Standardisation Approach
A detailed insight into the open standards principles adopted to establish DIGIT platform specifications
Effective co-creation and partnerships in developing digital public goods are based on solid frameworks and principles that define the rules of co-creation. The DIGIT platform is designed using open-source standards that allow other stakeholders in the ecosystem to contribute and build innovative governance solutions.
The published DIGIT specifications and open standards principles help in identifying and explaining the module taxonomies, data modelling approach and API data interactions. This section provides a detailed insight into the DIGIT platform specifications and open standards approach in general.
API Data Interaction Specifications
Taxonomy Specifications
The past couple of decades has seen an increasing thrust from governments to build digital infrastructures that are scalable and follow open standards. Frameworks, institutional mechanisms, and standards are necessary to bring comprehensiveness to the eGovernance initiatives. It can also help drive efficiencies that enable large-scale transformations. These frameworks and standards are also crucial for bringing us closer to building our technological sovereignty.
There is an established need for standardized knowledge systems that can aid in developing sustainable digital solutions. To build standards that can provide context and boundary to an otherwise fragmented knowledge base of ‘Urban Governance,’ Taxonomies and Ontologies have been identified as essential tools. They are integral to the standards that evolve.
Approach
Creating taxonomies is foundational in any knowledge system, and this document attempts to be a repository for standardized nomenclature and classifications in different e-governance application domains. Taxonomies help build robust frameworks and guidelines that support specific operations in context. It aids them in creating workable solutions down the line that can be adopted across different ULB jurisdictions across India.
The taxonomies defined as part of DIGIT specifications establish key principles in the context to various elements linked to the specific module. And, this knowledge is essential to bring in a uniform understanding of the domain and its diverse components.
Scope
The taxonomy is developed to meet the practical need to carve out a harmonized view of different elements of the module. It tries to capture the most important entities, their properties, categories, subcategories, parameters, and specifications within this domain as well as other associated areas.
Capturing abstract knowledge across a domain and rendering a uniform perspective of this knowledge is the core challenge in the development of knowledge representation tools like taxonomies and ontologies. Taking this into consideration, a conceptual framework has been followed, which helped in enforcing a systematic approach to building the taxonomies.

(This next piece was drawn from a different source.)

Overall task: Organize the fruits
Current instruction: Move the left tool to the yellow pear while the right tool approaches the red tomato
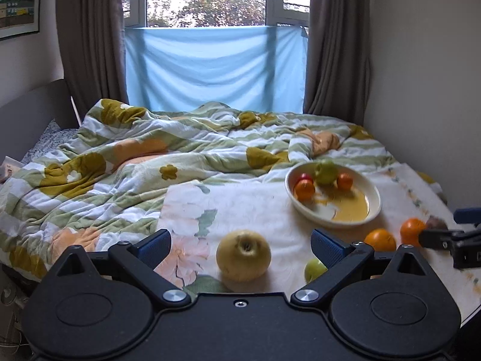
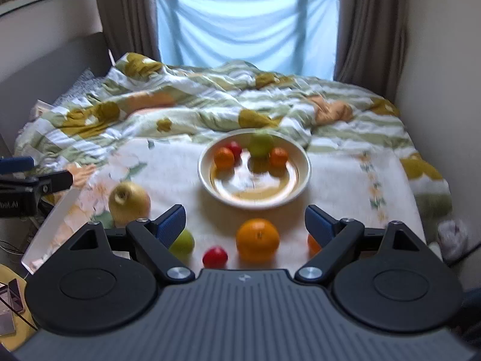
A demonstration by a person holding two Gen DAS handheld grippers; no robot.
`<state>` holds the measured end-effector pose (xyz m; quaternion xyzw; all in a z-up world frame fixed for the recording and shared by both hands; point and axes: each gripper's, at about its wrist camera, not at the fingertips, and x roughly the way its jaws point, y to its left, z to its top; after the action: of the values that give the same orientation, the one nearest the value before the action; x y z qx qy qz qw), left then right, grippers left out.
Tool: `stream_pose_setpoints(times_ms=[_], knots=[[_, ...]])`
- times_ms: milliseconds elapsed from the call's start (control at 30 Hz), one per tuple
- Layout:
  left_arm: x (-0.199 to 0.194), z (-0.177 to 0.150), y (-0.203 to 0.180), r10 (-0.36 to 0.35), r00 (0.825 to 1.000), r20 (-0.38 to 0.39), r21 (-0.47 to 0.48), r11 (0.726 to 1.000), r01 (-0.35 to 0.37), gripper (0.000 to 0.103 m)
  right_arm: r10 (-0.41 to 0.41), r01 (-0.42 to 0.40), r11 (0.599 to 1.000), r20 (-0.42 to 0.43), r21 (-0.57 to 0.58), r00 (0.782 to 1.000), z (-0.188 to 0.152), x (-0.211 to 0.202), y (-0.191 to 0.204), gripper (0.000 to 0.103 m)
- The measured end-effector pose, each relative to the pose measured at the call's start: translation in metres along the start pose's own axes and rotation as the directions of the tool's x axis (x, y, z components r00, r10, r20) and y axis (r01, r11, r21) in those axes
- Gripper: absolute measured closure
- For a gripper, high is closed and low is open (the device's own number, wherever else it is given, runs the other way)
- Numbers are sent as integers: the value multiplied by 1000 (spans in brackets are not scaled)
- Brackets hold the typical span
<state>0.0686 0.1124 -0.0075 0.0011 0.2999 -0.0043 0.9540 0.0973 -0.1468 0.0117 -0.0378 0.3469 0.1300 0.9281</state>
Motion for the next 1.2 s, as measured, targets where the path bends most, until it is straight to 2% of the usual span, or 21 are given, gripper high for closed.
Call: stream_pose_setpoints(times_ms=[233,433,633,900,1033,1100,1167,1200], knots=[[43,-30,0,1,1000,-14,52,999,0,2,-39,39,999,-45,-3,998,-50,32,10,2],[75,-39,1,10,1000,-22,56,998,-9,2,-45,46,999,-67,4,997,-70,63,17,4],[102,-37,-1,-1,997,-79,72,997,7,3,-51,50,999,-81,-7,995,-74,88,24,5],[124,-34,2,-15,990,-144,74,997,25,8,-35,34,999,-125,-9,991,-74,109,27,21],[130,-32,5,-57,985,-160,41,997,64,8,-18,19,1000,-124,6,992,-73,113,27,22],[131,-32,3,-61,984,-165,49,996,70,12,-14,14,1000,-119,1,993,-72,115,28,24],[134,-32,1,-52,983,-177,64,996,64,24,-12,11,1000,-114,-9,993,-70,116,31,26],[134,-32,1,-51,983,-176,71,995,64,24,-12,11,1000,-111,-13,994,-70,117,32,27]])
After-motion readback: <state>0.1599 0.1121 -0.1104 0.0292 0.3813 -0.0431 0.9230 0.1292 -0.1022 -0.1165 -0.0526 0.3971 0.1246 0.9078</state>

This framework follows a bottom-up approach and allows inductive inferencing while developing these knowledge models. The framework has seven broad components, and they are elucidated using an example of building a taxonomy for college education in India.
Domain – A domain outlines the scope of the knowledge area around which the taxonomies and ontologies are to be defined. In our example, the Indian Education System can be marked as the domain.
Sub Domain- A Sub Domain denotes a subset of the knowledge area. It narrows down the scope of the knowledge area and helps in establishing a clear context. A domain may consist of more than one sub-domain, and these sub-domains can be overlapping or mutually exclusive. For instance, the domain of the Indian Education System can consist of several sub-domains like - Higher Education Systems, Primary Education, Elementary Education, Integrated Child Welfare Schemes (Anganwadis), etc. To analyze college education in India narrowing it down to the subdomain of the Higher Education System, will bring more focus.
Entity- Entities in a domain define the nouns in that knowledge area. They are the essential building blocks in any knowledge model. While building taxonomies and ontologies, identification of the key entities and defining them is a critical step. In a college taxonomy, Infrastructure, Learning Aids, Teaching Staff, Non-Teaching Staff, Governing Bodies, Pedagogy, and Academic Subjects are examples of a few entities that surface. Each of these entities does not stand in isolation and is usually supplemented with peripheral associations and terms. This discovery process is iterative and usually spawns a universal terminology for a domain.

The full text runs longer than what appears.